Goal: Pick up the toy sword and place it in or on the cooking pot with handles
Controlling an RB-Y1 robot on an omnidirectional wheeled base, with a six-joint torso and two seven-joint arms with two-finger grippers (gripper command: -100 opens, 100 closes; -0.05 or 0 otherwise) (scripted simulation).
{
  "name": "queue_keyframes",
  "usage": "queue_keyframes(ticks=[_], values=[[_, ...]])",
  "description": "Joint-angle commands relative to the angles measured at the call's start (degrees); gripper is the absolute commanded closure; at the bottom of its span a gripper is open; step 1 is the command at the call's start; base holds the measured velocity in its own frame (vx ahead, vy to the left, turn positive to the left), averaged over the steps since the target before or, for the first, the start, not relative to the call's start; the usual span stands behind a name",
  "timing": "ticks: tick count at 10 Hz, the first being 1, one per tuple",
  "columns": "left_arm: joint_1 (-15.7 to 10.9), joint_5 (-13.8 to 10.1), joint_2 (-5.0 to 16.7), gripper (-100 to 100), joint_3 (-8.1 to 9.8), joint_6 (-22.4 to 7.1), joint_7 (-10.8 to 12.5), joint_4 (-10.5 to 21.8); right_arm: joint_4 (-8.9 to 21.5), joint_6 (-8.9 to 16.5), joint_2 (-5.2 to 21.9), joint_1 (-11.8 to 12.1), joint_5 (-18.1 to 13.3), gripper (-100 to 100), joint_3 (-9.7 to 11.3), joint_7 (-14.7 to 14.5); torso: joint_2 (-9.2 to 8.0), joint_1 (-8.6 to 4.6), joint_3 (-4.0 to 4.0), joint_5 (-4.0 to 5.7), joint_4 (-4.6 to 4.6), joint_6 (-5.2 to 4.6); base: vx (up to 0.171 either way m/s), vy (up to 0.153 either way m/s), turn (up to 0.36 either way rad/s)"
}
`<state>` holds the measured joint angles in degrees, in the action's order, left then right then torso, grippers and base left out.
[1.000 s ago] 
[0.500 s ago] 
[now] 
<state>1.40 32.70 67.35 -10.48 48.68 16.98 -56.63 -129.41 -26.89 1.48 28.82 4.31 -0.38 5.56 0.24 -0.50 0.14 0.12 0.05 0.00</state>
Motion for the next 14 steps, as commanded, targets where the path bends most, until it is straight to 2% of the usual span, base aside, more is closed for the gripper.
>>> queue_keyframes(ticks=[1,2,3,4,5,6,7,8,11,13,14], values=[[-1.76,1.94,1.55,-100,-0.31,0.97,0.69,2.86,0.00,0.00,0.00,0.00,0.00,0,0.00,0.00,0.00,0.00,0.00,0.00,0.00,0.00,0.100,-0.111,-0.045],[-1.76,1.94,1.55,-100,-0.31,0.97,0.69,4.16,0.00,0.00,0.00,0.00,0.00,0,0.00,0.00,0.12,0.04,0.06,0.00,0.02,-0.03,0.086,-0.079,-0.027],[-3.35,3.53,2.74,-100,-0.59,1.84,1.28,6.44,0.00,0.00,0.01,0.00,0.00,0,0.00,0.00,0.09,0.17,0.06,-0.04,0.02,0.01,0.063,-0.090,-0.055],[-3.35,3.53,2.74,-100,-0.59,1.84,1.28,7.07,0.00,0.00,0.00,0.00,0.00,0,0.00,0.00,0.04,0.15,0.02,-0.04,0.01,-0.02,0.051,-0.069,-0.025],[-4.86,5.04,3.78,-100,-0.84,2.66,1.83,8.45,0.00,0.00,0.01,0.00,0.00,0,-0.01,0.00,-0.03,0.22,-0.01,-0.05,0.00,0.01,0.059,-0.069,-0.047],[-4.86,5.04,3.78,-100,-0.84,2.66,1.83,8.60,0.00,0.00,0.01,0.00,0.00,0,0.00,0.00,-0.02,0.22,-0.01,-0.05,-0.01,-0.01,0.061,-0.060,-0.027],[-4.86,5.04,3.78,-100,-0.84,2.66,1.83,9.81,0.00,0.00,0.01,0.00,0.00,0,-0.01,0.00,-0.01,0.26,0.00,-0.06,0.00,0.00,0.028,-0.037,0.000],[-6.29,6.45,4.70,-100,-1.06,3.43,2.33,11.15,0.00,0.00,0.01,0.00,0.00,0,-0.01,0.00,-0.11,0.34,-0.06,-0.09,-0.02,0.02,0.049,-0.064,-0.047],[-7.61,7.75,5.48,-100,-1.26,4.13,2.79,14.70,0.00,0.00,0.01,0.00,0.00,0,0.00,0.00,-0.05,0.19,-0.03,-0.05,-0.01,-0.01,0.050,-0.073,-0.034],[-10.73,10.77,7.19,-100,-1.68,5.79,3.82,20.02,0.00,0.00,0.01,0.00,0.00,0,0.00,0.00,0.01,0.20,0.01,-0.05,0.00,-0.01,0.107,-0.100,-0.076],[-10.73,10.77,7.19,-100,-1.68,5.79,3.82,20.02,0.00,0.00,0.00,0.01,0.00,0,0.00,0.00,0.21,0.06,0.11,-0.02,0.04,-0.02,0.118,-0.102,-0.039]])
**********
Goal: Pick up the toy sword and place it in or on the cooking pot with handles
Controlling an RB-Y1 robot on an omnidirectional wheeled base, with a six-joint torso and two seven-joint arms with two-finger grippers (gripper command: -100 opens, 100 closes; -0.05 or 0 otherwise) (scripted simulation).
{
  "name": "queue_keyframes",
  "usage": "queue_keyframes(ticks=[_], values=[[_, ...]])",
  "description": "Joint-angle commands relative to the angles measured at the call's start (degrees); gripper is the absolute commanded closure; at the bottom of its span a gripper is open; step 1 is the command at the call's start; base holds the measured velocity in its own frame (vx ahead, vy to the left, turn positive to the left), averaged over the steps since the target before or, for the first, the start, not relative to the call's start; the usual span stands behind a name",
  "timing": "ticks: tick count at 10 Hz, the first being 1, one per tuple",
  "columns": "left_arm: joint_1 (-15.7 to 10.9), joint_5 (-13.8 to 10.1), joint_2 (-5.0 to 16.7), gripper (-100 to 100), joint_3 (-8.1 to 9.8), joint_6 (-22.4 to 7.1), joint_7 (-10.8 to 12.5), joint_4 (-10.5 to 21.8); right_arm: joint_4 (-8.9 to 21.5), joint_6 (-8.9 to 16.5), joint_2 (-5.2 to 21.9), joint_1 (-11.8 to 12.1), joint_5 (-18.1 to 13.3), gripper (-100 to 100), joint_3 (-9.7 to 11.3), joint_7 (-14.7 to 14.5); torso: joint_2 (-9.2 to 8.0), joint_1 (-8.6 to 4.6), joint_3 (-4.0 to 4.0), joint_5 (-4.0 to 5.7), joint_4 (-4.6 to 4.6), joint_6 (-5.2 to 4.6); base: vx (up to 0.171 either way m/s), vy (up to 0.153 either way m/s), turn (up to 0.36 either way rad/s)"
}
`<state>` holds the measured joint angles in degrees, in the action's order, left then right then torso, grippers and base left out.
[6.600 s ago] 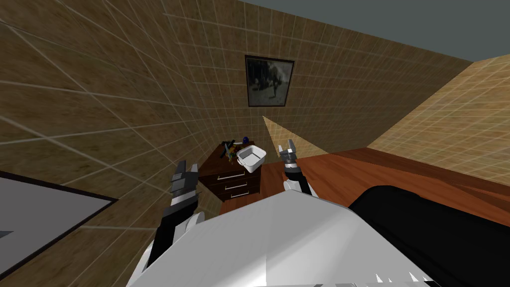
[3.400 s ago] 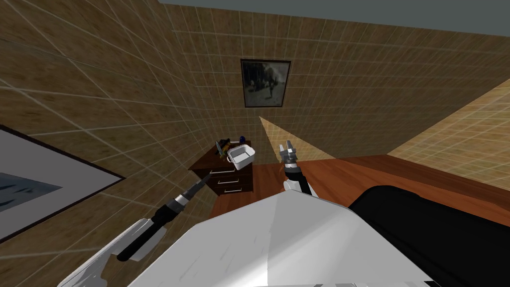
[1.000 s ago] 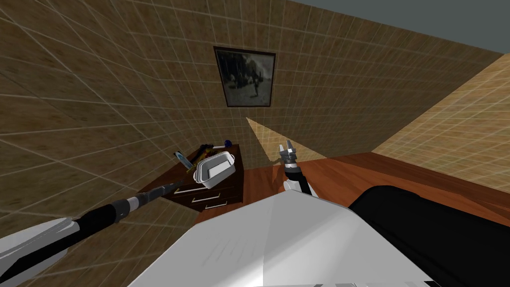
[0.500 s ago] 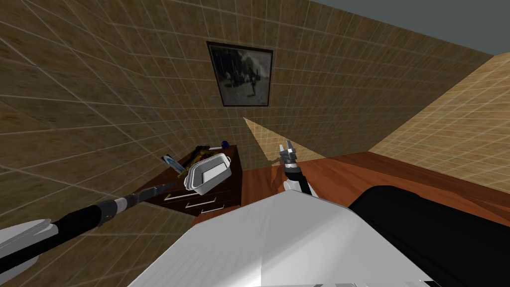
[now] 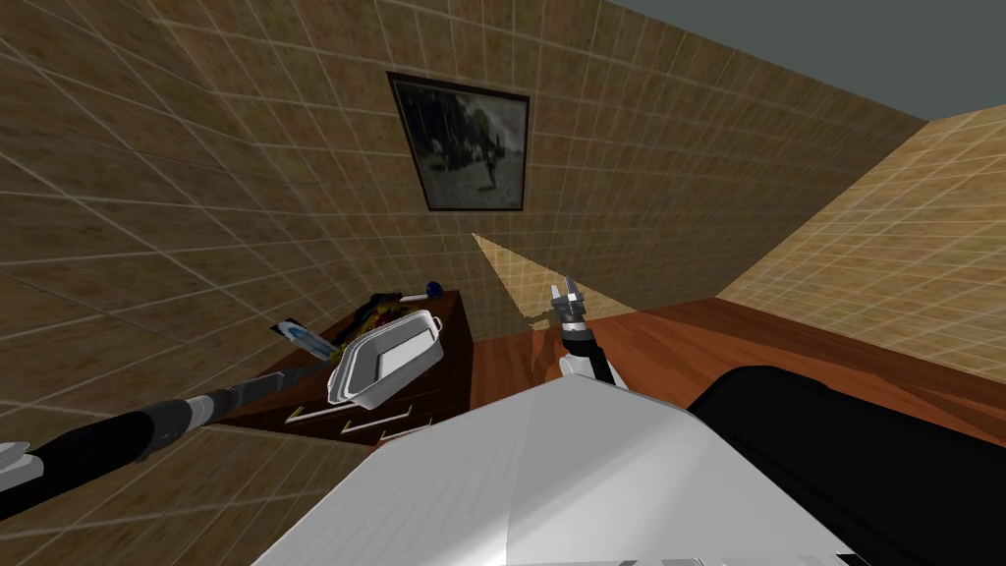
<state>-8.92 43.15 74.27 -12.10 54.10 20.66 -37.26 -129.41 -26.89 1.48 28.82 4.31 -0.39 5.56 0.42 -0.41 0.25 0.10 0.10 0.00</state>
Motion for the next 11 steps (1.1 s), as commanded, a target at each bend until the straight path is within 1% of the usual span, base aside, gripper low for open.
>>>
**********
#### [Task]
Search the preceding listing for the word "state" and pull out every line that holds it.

#### [Written response]
`<state>` holds the measured joint angles in degrees, in the action's order, left then right then torso, grippers and base left out.
<state>1.40 32.70 67.35 -10.48 48.68 16.98 -56.63 -129.41 -26.89 1.48 28.82 4.31 -0.38 5.56 0.24 -0.50 0.14 0.12 0.05 0.00</state>
`<state>` holds the measured joint angles in degrees, in the action's order, left then right then torso, grippers and base left out.
<state>-8.92 43.15 74.27 -12.10 54.10 20.66 -37.26 -129.41 -26.89 1.48 28.82 4.31 -0.39 5.56 0.42 -0.41 0.25 0.10 0.10 0.00</state>

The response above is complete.